⟨

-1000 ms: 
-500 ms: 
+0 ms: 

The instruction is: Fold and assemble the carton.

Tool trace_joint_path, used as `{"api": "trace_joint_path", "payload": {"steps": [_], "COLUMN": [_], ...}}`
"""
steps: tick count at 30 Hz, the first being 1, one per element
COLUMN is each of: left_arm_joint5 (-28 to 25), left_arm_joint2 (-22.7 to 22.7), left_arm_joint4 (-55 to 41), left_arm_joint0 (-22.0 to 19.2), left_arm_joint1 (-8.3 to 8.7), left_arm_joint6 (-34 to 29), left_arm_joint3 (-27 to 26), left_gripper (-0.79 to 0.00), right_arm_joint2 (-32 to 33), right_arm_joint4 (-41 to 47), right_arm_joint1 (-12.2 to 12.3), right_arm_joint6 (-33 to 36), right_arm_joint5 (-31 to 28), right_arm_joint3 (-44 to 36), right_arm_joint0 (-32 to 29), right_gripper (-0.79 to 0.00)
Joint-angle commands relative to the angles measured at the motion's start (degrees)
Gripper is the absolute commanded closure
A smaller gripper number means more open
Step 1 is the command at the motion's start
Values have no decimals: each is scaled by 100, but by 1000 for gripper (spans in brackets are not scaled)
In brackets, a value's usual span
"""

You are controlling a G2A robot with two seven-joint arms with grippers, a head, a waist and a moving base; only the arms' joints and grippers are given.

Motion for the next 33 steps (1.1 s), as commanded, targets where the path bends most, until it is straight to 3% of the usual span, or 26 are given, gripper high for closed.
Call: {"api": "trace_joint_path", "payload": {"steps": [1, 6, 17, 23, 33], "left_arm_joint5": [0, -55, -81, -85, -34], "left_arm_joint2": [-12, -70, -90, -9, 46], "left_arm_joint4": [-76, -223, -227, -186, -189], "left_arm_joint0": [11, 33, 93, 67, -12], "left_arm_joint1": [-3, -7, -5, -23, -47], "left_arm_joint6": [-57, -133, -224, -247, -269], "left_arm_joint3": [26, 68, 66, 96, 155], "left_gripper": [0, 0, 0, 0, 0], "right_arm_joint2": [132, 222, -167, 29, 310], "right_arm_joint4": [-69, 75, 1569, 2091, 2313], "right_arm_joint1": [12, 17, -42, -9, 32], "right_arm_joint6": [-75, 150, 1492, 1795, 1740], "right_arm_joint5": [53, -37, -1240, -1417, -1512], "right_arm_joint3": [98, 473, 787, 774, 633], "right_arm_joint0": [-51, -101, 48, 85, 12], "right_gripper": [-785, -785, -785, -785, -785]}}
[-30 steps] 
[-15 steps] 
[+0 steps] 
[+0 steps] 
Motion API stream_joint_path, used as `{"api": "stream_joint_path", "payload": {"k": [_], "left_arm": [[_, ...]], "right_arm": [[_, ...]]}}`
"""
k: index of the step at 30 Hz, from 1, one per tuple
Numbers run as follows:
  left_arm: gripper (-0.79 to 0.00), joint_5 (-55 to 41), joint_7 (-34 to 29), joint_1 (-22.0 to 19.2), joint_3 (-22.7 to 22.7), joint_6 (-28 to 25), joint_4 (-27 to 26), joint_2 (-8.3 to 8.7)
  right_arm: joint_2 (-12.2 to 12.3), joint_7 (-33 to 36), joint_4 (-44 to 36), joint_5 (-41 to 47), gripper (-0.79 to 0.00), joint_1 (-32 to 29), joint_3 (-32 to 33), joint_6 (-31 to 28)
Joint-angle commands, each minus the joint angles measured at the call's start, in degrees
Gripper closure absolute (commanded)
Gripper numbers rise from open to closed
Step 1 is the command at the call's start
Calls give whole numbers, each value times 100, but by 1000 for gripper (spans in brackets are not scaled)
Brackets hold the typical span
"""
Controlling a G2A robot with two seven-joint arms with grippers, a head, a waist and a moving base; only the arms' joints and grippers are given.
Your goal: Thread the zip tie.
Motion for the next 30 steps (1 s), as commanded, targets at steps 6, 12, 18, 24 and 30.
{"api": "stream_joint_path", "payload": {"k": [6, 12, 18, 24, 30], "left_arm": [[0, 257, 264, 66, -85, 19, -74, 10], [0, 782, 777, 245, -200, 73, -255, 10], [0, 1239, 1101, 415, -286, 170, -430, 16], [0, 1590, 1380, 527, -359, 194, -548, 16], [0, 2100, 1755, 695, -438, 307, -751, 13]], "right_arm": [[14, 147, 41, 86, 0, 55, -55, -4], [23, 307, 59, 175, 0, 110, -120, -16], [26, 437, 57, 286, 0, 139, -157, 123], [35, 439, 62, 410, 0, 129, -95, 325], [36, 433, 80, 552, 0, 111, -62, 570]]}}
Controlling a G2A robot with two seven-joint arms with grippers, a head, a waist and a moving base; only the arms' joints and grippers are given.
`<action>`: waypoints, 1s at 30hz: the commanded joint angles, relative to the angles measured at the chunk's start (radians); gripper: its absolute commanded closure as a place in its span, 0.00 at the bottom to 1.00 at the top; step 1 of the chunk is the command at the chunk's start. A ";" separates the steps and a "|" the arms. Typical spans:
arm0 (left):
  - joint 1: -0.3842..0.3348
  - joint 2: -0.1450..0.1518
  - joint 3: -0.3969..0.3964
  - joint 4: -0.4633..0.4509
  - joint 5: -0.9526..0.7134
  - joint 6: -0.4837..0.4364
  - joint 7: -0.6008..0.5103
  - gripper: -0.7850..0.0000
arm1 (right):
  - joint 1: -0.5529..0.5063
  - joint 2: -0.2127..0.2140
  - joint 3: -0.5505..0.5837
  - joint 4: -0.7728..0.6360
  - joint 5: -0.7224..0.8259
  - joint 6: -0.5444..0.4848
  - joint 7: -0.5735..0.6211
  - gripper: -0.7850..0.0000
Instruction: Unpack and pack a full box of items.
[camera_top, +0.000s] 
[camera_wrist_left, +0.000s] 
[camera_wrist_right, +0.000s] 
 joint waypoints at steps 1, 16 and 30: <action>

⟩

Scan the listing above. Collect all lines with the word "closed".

Motion for the next 33 steps (1.1 s), as commanded, targets where the path bends most, until it is straight to 3% of the usual span, or 26 are given, gripper high for closed.
Gripper numbers rise from open to closed

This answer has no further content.